Sisi mengikuti langkah Anggi, ternyata benar kalau di sana ada sungai. Sebelum pergi, mereka memetik beberapa buah jambu yang sudah matang.
"Ini bisa jadi untuk bekal kita di perjalanan, lumayan kan?"
Anggi hanya mengangguk saja, saat mereka sedang berjalan menuju suara gemericik air itu, mendadak ada seekor kelinci hutan yang tengah bermain di sana.
Kelinci tersebut mengikuti kupu-kupu yang terbang.
"Anggi, kita ikuti jejak kelinci itu aja. Kita bisa jadikan dia sebagai objek untuk mengetahui apa di depan sana ada jebakan atau tidak."
"Iya, Mbak. Anggi setuju, kita ikuti kelinci itu."
Si kelinci terus melompat dengan riangnya, untuk beberapa menit keadaan masih aman. Namun, tiba saat sedikit lagi mencapai sungai, mendadak kelinci tersebut menginjak sebuah kawat berduri yang ternyata telah ditimbun dengan dedaunan, di sepanjang tempat yang menuju aliran sungai tersebut.
Sisi dan Anggi mundur, mereka tidak jadi ke sungai itu.
"Mbak, enggak mungkin kita istirahat di sini. Aku yakin kalau nanti malam mereka pasti akan datang ke sini dan mengecek semuanya, apa kita terkena perangkap mereka."
Sisi masih saja berusaha bersikap tenang, dia melihat teduh ke arah Anggi.
"Anggi, kamu tahu kenapa aku sama Andini berbagi tugas seperti ini?
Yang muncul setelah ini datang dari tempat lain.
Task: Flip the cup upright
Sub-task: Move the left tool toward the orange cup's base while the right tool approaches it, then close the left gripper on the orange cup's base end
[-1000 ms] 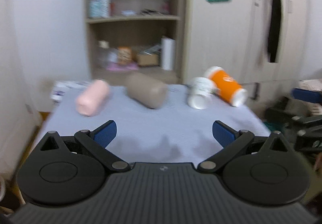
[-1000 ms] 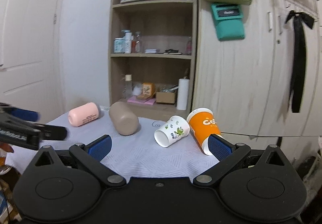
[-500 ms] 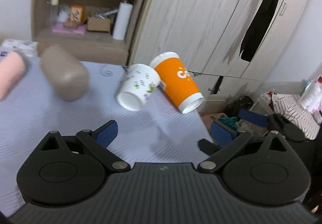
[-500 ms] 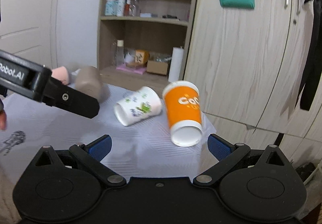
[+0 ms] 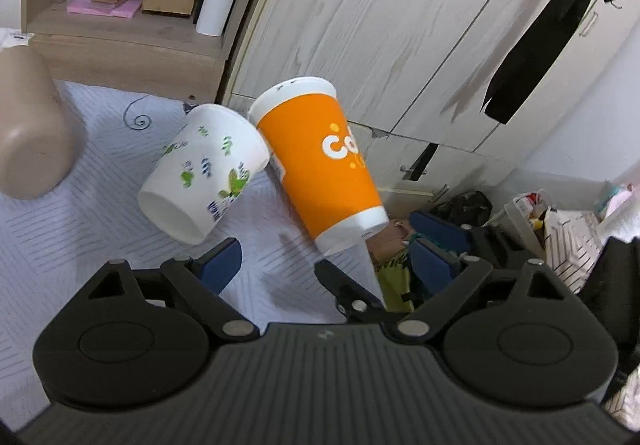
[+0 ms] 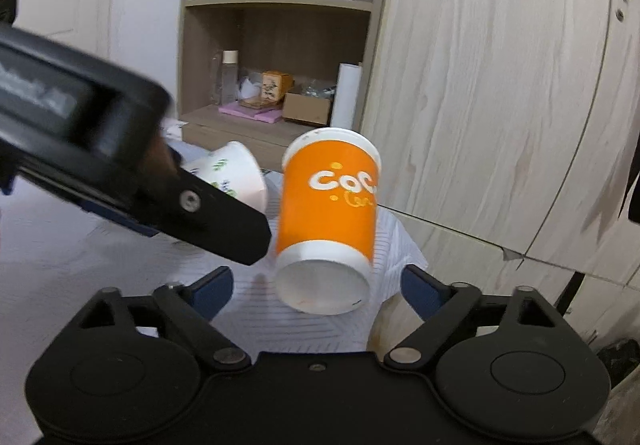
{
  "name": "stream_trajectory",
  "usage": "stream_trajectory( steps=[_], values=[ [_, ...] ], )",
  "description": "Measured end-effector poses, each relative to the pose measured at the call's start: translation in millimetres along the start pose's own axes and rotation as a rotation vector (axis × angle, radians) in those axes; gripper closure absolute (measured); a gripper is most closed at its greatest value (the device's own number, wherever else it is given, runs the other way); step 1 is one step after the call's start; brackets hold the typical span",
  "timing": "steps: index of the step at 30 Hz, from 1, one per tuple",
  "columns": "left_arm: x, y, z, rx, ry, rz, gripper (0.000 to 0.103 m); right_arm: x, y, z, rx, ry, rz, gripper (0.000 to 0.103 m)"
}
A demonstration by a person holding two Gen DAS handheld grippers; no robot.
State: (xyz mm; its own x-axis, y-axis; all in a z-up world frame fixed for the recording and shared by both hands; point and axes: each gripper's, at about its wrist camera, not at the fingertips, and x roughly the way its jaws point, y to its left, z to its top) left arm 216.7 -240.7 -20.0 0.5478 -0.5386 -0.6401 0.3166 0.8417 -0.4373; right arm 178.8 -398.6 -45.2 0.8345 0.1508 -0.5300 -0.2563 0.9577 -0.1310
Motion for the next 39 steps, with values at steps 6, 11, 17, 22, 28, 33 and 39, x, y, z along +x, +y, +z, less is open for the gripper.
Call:
stream_trajectory(
  steps=[6, 11, 17, 22, 28, 33, 39],
  values=[
    [10.8, -0.8, 7.4, -0.03, 0.0, 0.005, 0.014, 16.4, -7.9, 3.4, 0.031, -0.004, 0.01, 0.01],
    [16.8, 5.2, 10.6, -0.079, 0.014, -0.008, 0.018, 23.0, -13.2, 2.7, 0.054, -0.015, 0.033, 0.011],
    [22.7, 9.9, 14.6, -0.111, 0.059, -0.033, 0.029, 20.8, -15.6, -1.1, 0.106, -0.005, 0.058, 0.034],
    [18.6, 17.6, 11.1, -0.153, 0.084, -0.076, 0.029, 4.4, -21.1, -3.7, 0.313, 0.024, 0.055, 0.034],
    [20.6, 20.0, 9.7, -0.157, 0.082, -0.071, 0.029, -9.9, -21.0, -9.7, 0.406, 0.061, 0.05, 0.034],
    [24.2, 19.8, 9.5, -0.184, 0.108, -0.123, 0.031, -17.1, -18.2, -17.3, 0.416, 0.091, 0.034, 0.034],
    [24.3, 16.2, 6.7, -0.182, 0.126, -0.14, 0.038, -25.2, -16.7, -18.8, 0.458, 0.132, 0.084, 0.034]
  ],
)
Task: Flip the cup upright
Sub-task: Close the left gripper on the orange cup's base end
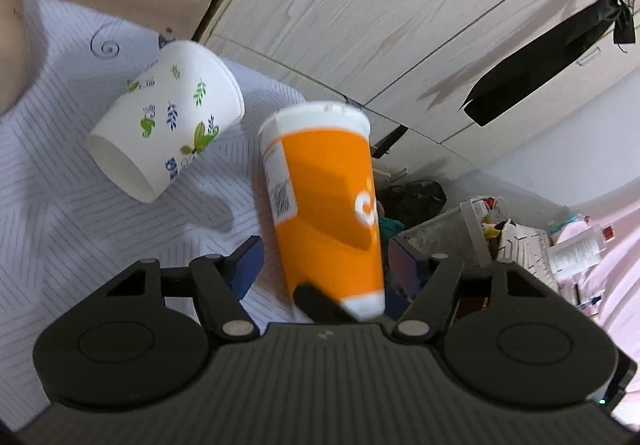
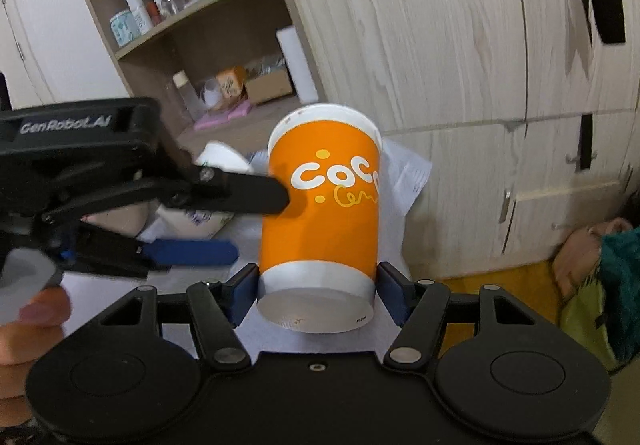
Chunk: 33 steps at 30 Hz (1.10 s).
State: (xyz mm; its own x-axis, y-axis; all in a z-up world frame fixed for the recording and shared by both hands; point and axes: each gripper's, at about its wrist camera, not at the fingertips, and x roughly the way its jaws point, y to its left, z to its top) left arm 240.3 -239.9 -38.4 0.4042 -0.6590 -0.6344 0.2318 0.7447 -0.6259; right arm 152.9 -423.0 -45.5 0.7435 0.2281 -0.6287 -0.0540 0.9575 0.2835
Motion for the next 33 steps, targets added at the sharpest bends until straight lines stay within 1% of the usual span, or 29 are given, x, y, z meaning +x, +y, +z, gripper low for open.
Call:
stream_trajectory(
  steps=[3, 4, 5, 7, 8, 10, 14, 16, 17, 18, 19, 21, 23, 24, 25, 26, 27, 29, 32, 33],
  values=[
    [-1.2, -1.7, -1.0, 0.037, -0.011, 0.005, 0.046, -3.8, 2.6, -6.8, 0.003, 0.052, 0.0, 0.034],
    [-1.6, -1.0, -1.2, 0.043, -0.016, 0.001, 0.051, -6.0, 3.1, -9.1, 0.01, 0.064, 0.021, 0.034],
    [-3.2, 1.1, -1.9, 0.048, -0.018, -0.002, 0.052, -8.2, 3.2, -10.9, 0.018, 0.073, 0.042, 0.034],
    [-4.5, 3.1, -2.6, 0.057, -0.012, 0.004, 0.053, -13.1, 2.1, -14.1, 0.046, 0.095, 0.086, 0.035],
    [-4.7, 3.6, -2.7, 0.064, -0.005, 0.004, 0.053, -15.1, 3.0, -15.2, 0.047, 0.098, 0.094, 0.037],
    [-4.8, 5.4, -2.8, 0.066, -0.004, 0.01, 0.053, -17.6, 3.7, -15.1, 0.037, 0.096, 0.089, 0.041],
    [-1.0, 6.0, -0.6, 0.07, -0.006, 0.022, 0.052, -14.9, 4.2, -13.7, 0.017, 0.101, 0.107, 0.041],
    [-0.5, 5.6, -0.9, 0.074, 0.0, 0.02, 0.052, -15.6, 5.5, -13.4, -0.01, 0.083, 0.078, 0.036],
    [-0.6, 5.4, -0.5, 0.08, 0.004, 0.02, 0.053, -16.2, 7.8, -13.0, -0.047, 0.067, 0.044, 0.028],
    [-0.9, 5.0, -0.1, 0.089, 0.007, 0.019, 0.053, -16.8, 9.4, -12.4, -0.087, 0.059, 0.023, 0.022],
    [-1.1, 4.7, 0.7, 0.095, 0.011, 0.02, 0.053, -16.8, 10.9, -10.4, -0.122, 0.057, 0.014, 0.022],
    [-0.8, 3.6, 1.2, 0.102, 0.019, 0.021, 0.054, -15.7, 10.7, -3.1, -0.15, 0.06, 0.037, 0.018],
    [-0.7, 2.5, 3.1, 0.11, 0.03, 0.019, 0.055, -11.5, 6.8, 7.9, -0.133, 0.07, 0.088, 0.016],
    [-0.7, 2.2, 3.2, 0.115, 0.035, 0.016, 0.057, -8.3, 3.8, 13.0, -0.119, 0.073, 0.104, 0.015],
    [-0.7, 1.7, 4.0, 0.116, 0.042, 0.011, 0.063, -4.8, 2.4, 17.5, -0.11, 0.076, 0.117, 0.015],
    [-1.1, 0.9, 5.3, 0.118, 0.049, 0.002, 0.065, -0.4, 0.5, 21.9, -0.105, 0.081, 0.134, 0.012],
    [-1.5, 0.4, 6.6, 0.124, 0.055, 0.0, 0.07, 5.2, -1.4, 26.0, -0.099, 0.09, 0.142, 0.01],
    [-1.4, -2.9, 8.6, 0.142, 0.065, 0.008, 0.071, 15.7, -4.3, 30.9, -0.074, 0.094, 0.13, 0.011],
    [-2.7, -4.9, 9.6, 0.167, 0.053, 0.026, 0.071, 22.2, -4.6, 29.9, -0.068, 0.098, 0.113, 0.027],
    [-3.1, -4.4, 9.8, 0.166, 0.055, 0.023, 0.071, 21.7, -5.8, 29.2, -0.061, 0.096, 0.11, 0.027]
  ],
)
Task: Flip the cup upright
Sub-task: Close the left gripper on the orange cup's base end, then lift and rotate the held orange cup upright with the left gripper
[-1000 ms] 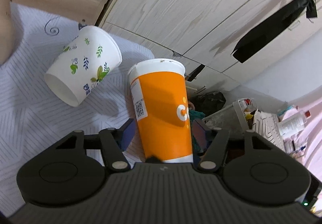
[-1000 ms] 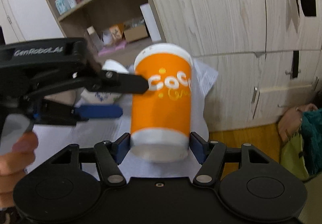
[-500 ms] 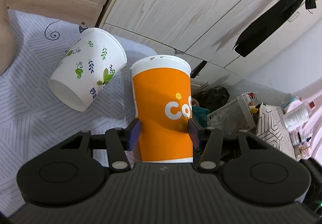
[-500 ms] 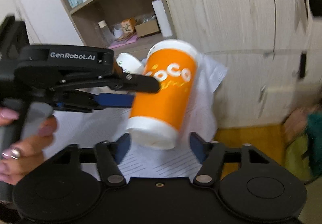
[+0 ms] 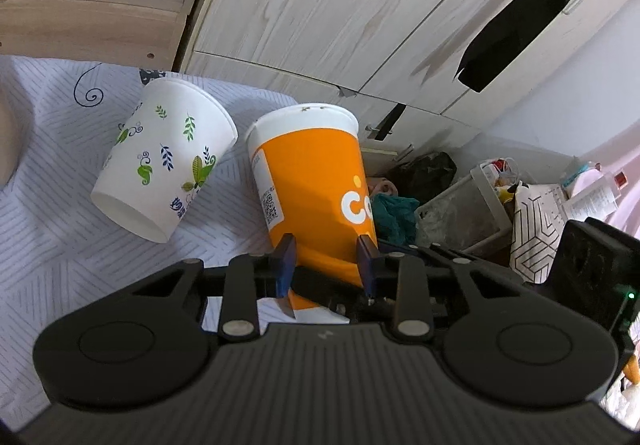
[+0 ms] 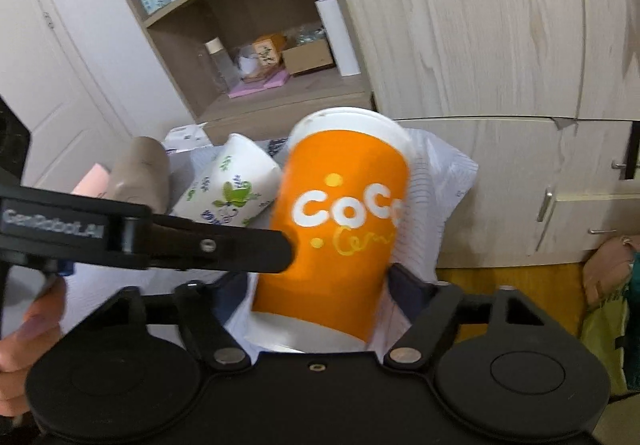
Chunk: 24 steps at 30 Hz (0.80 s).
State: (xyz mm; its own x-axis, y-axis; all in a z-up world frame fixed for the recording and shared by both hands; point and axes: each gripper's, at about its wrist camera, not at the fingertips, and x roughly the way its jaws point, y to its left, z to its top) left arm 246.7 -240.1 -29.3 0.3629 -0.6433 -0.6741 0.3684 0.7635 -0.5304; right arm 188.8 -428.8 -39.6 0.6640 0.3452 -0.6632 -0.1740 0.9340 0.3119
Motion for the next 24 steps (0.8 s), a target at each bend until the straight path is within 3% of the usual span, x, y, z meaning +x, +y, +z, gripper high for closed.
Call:
stream_trajectory(
  steps=[4, 7, 8, 16, 24],
  values=[
    [-1.3, 1.4, -2.6, -0.01, 0.007, -0.019, 0.071, -4.9, -6.1, -3.8, 0.083, 0.016, 0.016, 0.028],
    [-5.0, 7.6, -3.7, -0.064, -0.026, -0.014, 0.053, -12.4, -2.4, -10.8, 0.116, 0.023, 0.001, 0.028],
    [-6.4, 9.7, -3.7, -0.07, -0.037, -0.023, 0.052, -15.7, 1.2, -14.6, 0.107, 0.022, -0.007, 0.028],
    [-6.1, 4.9, -10.7, -0.006, -0.018, -0.02, 0.052, -29.4, 14.0, -36.4, 0.154, 0.051, 0.031, 0.026],
    [-4.9, 6.1, -9.7, 0.019, -0.011, -0.023, 0.052, -14.2, -2.5, -22.0, 0.188, 0.066, 0.084, 0.023]
  ],
)
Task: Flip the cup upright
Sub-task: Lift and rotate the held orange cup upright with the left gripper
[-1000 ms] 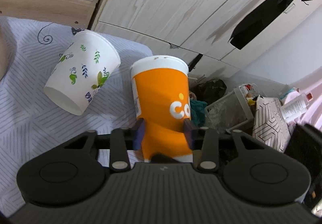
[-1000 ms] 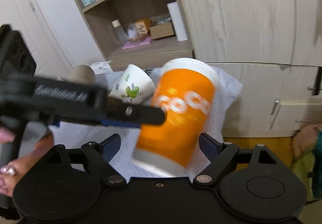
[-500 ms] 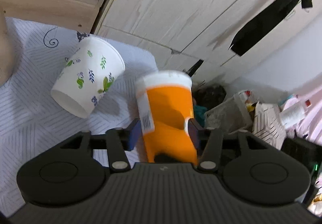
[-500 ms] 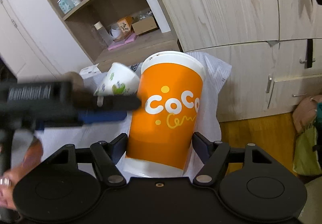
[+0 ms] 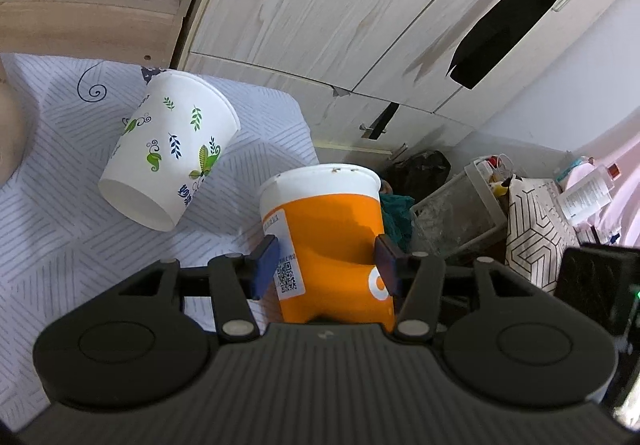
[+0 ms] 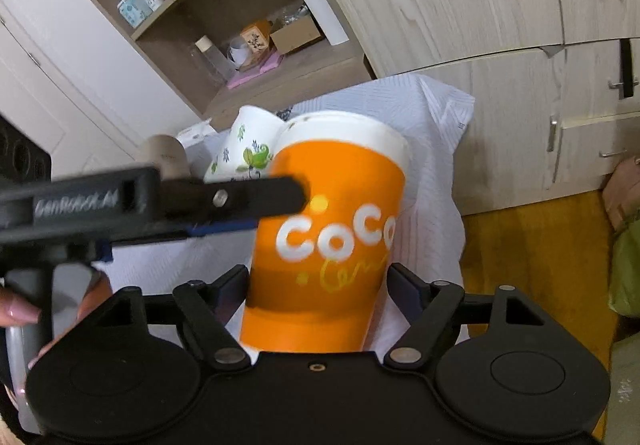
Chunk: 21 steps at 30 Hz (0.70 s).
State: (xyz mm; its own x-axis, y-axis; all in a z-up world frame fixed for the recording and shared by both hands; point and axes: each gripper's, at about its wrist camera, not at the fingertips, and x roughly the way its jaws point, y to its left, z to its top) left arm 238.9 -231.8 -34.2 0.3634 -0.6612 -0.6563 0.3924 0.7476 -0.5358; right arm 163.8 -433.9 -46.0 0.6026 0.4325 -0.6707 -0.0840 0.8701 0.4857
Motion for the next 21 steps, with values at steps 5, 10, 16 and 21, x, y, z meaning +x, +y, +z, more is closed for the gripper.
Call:
stream_trajectory(
  steps=[5, 10, 16, 21],
  values=[
    [-0.2, 2.0, 1.5, 0.005, 0.022, -0.019, 0.051, 1.7, 0.8, -1.1, -0.021, -0.004, 0.011, 0.024],
    [-14.0, -12.3, -10.7, 0.107, -0.032, -0.036, 0.051, -11.2, 9.1, -10.1, -0.037, -0.045, -0.001, 0.024],
    [-49.2, -33.2, -28.3, 0.225, -0.097, -0.025, 0.051, -32.0, 25.4, -20.8, -0.1, -0.085, 0.02, 0.024],
    [-84.5, -36.1, -45.8, 0.278, -0.16, -0.016, 0.051, -44.6, 53.4, -36.4, -0.213, -0.138, 0.021, 0.024]
  ],
)
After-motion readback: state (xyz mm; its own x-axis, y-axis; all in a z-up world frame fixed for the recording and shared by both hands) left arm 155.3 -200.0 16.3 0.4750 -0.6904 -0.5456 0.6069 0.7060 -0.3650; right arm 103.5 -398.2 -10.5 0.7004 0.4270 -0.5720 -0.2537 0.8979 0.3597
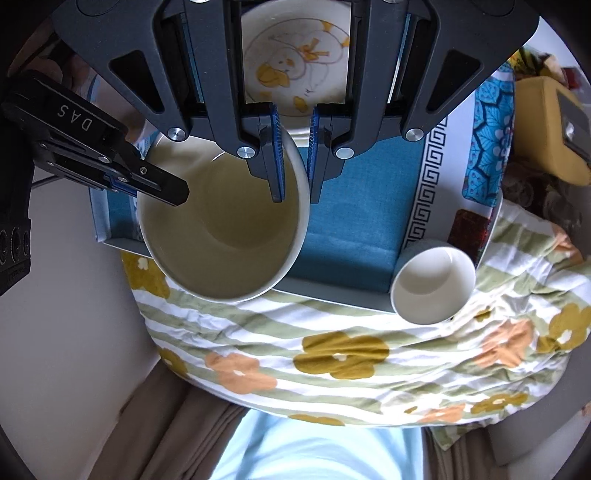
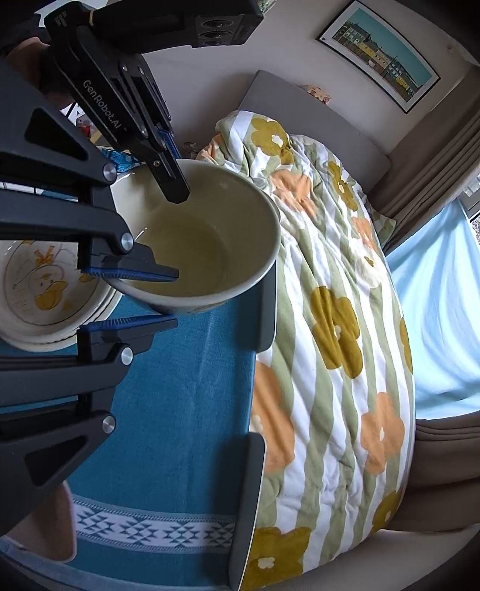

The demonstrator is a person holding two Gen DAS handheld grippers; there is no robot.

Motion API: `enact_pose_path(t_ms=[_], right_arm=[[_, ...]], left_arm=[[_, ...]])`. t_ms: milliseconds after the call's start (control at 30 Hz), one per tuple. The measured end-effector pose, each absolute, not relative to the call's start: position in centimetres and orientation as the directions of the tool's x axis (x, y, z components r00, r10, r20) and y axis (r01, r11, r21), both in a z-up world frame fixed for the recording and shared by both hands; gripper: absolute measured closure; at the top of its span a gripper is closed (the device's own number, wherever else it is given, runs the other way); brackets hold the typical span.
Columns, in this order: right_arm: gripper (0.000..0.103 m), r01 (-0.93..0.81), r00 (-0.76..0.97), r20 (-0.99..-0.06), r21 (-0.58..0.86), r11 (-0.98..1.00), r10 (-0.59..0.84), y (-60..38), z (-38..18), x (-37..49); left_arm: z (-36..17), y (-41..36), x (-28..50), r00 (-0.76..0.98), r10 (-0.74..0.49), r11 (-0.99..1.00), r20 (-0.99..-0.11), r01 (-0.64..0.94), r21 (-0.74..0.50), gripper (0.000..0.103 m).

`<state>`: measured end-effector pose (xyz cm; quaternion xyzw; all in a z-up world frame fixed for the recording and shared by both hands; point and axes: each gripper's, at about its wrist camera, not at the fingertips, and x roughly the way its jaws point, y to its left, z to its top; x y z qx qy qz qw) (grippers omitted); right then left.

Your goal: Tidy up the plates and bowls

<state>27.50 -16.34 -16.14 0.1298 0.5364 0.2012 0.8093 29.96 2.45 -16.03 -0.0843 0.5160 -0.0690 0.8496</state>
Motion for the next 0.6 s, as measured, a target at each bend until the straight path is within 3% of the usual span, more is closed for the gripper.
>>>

Kenapa kami tidak menyelamatkan Dimas sama-sama?" tanya Sisi, dan Anggi menggeleng.
"Ini semua supaya pak Danang terkecoh, dia yang membuat perangkap, tapi dia juga yang terperangkap. Dia mengira kalau aku dan Andini akan pulang bersama, tapi nyatanya Andini malah pergi menyelamatkan Dimas. Pak Danang berharap ayah kamu yang datang untuk menyelamatkan Dimas, dengan begitu dia bisa membunuhnya. Aku sudah menyuruh Mamat untuk menyebarkan berita kalau aku, Andini, dan juga ayah kamu. Kami bertiga sedang pergi untuk menyelamatkan Dimas, jadi .... Bisa dipastikan kalau dia tidak akan ke sini," tutur Sisi bercerita panjang lebar.
Mendengar omongan Sisi, membuat hati Anggi jadi lebih lega sekarang.
Berarti mereka bisa melanjutkan perjalanan tanpa rasa takut untuk tertangkap, hanya harus berhati-hati dari setiap perangkap yang ada di hutan itu.